No Flanar, sob o título acima, postado pelo médico especialista em clínica médica e mestre em Ciências da Saúde Itajaí de Albuquerque:
Quase a caminho de dormir, antes de ordenar ao computador o desligar, leio uma matéria sobre a situação de iniquidade em que se encontra o povo indígena Guarani-Kaiowá, no Mato-Grosso do Sul. Quando trabalhei há cinco anos na Secretaria de Gestão daInformação do Ministério do Desenvolvimento Social tive pela primeira vez contato com essa tragédia brasileira.
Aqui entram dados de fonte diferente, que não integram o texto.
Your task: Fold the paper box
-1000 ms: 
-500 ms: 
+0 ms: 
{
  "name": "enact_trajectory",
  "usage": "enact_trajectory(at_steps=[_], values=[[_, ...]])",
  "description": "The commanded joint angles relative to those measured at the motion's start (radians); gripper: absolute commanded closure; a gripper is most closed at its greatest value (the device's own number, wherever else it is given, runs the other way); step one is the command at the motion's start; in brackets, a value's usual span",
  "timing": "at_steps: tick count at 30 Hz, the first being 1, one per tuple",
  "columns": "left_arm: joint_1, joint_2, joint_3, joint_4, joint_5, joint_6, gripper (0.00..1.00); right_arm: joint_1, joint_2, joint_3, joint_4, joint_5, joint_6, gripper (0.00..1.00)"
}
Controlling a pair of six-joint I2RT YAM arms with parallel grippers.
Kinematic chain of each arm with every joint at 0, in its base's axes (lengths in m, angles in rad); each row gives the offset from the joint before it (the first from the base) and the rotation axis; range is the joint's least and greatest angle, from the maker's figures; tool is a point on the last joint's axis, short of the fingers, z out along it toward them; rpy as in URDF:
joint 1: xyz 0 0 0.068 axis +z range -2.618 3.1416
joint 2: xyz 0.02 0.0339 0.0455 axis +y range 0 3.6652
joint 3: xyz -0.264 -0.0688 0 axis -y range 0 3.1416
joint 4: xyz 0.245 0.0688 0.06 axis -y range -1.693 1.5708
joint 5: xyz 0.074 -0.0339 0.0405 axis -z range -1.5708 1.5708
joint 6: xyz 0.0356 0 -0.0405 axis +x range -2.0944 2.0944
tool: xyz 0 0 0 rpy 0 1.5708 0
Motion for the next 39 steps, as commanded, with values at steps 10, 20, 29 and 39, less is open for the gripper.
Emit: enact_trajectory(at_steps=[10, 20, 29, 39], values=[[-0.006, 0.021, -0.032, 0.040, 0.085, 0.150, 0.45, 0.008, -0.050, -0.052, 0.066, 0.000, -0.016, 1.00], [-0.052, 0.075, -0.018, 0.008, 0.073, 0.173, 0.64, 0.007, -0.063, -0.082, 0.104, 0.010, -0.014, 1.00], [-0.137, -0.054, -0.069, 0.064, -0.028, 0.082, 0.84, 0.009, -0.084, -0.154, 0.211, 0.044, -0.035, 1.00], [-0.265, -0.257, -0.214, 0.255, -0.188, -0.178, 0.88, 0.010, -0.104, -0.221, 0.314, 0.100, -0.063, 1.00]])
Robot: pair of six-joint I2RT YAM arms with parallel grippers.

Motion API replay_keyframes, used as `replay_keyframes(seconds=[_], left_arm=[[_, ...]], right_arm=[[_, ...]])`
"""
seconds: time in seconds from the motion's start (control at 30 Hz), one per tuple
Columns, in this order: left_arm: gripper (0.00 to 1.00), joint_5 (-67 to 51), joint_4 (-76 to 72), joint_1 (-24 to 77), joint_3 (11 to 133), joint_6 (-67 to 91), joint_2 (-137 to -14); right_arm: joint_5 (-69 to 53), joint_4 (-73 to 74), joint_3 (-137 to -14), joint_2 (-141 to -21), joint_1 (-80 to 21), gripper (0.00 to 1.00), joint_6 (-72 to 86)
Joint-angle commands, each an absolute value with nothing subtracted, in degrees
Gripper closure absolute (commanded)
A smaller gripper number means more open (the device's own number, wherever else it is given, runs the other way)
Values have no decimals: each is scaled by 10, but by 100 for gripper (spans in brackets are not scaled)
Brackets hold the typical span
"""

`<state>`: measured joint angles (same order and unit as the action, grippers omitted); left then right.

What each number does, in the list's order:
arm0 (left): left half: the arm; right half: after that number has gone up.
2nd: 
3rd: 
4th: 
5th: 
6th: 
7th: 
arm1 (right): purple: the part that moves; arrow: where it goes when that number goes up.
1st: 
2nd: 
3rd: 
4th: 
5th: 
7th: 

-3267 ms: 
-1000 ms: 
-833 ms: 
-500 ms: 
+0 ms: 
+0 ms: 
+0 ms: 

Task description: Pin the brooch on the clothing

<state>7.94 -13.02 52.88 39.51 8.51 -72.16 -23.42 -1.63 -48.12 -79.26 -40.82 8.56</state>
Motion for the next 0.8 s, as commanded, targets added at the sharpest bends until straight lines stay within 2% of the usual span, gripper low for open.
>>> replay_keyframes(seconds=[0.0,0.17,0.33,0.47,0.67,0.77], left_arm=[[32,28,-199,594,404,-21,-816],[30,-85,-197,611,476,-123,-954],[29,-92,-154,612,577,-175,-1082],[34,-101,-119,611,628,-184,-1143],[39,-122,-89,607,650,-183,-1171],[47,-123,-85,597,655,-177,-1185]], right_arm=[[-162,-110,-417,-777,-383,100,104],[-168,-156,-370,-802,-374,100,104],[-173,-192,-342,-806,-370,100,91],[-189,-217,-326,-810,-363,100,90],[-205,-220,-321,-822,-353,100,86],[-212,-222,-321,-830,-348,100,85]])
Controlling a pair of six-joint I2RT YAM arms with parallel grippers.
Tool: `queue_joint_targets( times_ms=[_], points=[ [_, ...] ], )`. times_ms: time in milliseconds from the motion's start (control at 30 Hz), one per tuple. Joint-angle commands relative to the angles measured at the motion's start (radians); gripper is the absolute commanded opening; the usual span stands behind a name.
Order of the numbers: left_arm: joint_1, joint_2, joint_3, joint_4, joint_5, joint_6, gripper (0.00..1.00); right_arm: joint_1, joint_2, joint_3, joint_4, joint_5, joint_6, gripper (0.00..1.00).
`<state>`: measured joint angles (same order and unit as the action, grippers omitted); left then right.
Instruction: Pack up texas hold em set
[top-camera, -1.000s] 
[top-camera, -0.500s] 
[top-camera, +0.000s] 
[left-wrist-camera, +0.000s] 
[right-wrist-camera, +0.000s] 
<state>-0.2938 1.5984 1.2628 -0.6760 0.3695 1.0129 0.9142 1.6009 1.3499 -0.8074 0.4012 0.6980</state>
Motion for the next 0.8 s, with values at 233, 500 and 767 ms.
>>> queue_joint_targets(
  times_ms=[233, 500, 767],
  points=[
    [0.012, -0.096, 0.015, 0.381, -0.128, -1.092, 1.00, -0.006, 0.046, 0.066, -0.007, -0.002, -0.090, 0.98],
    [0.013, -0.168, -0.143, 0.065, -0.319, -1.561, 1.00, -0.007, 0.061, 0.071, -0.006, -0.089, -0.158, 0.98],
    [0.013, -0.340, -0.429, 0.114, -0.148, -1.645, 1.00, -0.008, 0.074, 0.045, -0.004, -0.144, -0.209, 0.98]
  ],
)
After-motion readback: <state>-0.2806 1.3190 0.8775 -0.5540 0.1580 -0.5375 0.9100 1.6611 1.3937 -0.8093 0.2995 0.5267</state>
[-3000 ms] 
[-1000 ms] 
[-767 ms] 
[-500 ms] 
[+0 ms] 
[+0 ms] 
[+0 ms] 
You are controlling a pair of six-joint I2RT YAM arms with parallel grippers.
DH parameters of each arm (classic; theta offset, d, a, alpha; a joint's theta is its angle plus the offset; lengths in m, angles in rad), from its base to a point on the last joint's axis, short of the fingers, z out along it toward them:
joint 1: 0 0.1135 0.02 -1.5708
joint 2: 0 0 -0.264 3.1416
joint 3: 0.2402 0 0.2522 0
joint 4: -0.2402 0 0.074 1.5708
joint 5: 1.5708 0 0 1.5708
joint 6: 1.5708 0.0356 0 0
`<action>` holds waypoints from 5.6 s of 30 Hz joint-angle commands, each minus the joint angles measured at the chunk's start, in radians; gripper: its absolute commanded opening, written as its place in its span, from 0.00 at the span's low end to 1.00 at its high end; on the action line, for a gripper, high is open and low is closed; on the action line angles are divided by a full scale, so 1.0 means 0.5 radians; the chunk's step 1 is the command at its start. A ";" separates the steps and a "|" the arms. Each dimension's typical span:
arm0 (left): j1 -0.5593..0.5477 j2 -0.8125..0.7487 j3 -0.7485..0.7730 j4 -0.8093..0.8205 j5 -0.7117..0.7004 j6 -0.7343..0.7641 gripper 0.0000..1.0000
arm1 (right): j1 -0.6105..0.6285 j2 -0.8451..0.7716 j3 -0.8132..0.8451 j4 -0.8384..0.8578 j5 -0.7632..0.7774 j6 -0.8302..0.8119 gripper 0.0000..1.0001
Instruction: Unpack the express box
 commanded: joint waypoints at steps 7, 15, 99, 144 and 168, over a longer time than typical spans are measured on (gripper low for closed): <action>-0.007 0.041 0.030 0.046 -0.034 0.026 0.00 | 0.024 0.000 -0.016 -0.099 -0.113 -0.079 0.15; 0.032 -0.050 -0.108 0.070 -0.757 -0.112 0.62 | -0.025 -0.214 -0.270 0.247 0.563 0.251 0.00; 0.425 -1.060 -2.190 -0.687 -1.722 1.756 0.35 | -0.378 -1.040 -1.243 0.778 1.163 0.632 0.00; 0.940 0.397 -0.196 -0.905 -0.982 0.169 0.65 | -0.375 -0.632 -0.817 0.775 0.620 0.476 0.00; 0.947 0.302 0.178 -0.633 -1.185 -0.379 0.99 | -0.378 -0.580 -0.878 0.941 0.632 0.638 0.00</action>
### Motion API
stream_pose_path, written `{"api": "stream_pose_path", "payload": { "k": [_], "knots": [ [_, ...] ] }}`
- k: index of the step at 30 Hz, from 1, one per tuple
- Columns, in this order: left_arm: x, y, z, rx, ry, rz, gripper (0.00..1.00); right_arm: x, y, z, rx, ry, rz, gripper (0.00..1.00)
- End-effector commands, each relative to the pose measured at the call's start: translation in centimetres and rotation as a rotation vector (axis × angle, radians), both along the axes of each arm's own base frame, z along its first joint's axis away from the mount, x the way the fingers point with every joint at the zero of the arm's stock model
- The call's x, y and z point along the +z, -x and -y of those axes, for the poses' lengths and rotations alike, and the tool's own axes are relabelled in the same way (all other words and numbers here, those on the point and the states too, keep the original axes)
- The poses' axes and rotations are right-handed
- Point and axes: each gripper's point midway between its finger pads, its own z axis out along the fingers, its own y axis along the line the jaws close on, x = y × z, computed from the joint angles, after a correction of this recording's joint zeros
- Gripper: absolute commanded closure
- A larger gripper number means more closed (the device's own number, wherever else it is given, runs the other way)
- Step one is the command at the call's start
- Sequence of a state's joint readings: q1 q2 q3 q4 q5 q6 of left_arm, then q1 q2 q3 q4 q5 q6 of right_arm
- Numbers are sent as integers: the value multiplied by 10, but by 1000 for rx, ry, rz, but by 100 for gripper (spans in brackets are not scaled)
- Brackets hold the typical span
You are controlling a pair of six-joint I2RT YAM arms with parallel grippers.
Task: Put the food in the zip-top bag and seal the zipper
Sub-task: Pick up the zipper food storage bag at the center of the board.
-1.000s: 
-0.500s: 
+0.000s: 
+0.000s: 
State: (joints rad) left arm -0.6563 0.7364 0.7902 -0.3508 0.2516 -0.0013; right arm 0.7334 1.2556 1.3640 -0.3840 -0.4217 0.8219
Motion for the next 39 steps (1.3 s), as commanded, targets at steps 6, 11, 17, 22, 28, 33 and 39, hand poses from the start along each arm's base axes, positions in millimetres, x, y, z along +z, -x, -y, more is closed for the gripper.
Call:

Na ocasião me foi solicitado que integrasse equipe com o objetivo de avaliar em campo aquele drama social.
Preferi elaborar um levantamento bibliográfico que contribuísse para a tomada de decisão governamental frente àquela tragédia. Isto significava esclarecer, ou melhor, trazer ao primeiro plano do discurso, a síntese causal relacionada ao problema vital desses indígenas, que estavam organizados em território contido na interseção das fronteiras brasileira e paraguaia. Sim, os Guarani-Kaiowá ocupam um território binacional, porque os povos indígenas organizam-se culturalmente a partir de razões históricas que antecedem e são superiores à consolidação das fronteiras dos estados nacionais latino-americanos derivados da conquista portuguesa e espanhola.
Mas os maiores males a eles impostos estão relacionados à tomada suas terras desde a década de 90 a favor do chamado agronegócio da soja, o que levou a uma agressiva e ilegal redução territorial, a destruição de seus valores culturais e a inevitável decadência dos costumes por meio da prostituição, do banditismo e do alcoolismo. Na esteira desses males estão associados outros que traduzem o desencanto desse povo com o futuro, conforme expressam o abandono, a desnutrição e a elevada mortalidade infantil e o suicídio entre adultos-jovens ali contados.
Sei o quanto é difícil para nós, não índios, superar os preconceitos herdados e compreender a profundidade dessa tragédia humanitária, autóctone, ainda que sejamos sensíveis a outras como a exemplo as dos povos africanos, das vítimas do conflito árabe-israelense, ou dos ataques terroristas de 11 de setembro. Mas aí está: os Guaranis-Kaiowás representam nesse momento a maior tragédia nacional de uma minoria brasileira, que ecoa no século XXI a barbárie da colonização iniciada com o achamento do Brasil em 1500.
Para que não tenhamos dúvida do quanto é urgente a tomada de posição do governo brasileiro sobre o assunto, basta sabermos que os Guarani-Kaiowá registram hoje a taxa de um suicídio a cada 10 dias, o que em breve os levará à extinção. Logo, chega de ninguém se incomodar, de não garantirmos para esse povo a retomada de suas terras sem prejuízo de outras ações que integram o conjunto de medidas humanitárias de que eles necessitam.